▶ Dataset extract
--------------------
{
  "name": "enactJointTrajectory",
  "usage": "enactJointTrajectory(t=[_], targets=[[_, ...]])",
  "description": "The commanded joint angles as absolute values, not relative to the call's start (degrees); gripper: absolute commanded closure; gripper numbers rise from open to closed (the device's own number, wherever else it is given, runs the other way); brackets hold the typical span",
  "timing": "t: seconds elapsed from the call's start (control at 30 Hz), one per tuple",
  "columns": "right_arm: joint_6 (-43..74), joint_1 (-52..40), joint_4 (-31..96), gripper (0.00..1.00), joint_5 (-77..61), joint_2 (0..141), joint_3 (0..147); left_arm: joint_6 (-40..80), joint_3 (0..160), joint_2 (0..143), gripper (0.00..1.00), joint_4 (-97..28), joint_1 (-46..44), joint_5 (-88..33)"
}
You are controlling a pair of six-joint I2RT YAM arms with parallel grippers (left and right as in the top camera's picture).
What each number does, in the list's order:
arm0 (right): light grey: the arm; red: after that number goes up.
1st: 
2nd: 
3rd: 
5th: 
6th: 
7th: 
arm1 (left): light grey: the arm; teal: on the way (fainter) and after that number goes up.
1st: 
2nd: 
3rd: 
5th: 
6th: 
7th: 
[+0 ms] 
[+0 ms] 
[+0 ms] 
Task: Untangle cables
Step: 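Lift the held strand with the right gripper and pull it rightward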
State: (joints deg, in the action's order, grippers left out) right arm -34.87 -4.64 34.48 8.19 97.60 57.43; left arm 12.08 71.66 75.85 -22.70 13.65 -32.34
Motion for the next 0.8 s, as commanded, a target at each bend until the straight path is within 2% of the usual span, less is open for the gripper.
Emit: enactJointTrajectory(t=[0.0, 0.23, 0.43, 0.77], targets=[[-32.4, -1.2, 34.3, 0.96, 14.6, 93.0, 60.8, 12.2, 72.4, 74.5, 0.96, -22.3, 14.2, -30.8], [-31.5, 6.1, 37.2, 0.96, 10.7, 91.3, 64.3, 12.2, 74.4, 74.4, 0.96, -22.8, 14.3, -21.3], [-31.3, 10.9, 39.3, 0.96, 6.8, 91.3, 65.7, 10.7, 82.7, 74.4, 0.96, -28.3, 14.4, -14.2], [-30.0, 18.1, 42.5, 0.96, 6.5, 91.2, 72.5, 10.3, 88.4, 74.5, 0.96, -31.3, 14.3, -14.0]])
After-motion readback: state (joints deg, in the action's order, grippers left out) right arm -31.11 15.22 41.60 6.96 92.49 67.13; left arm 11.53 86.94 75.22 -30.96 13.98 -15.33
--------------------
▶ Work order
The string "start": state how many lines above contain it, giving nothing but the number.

▶ The answer
2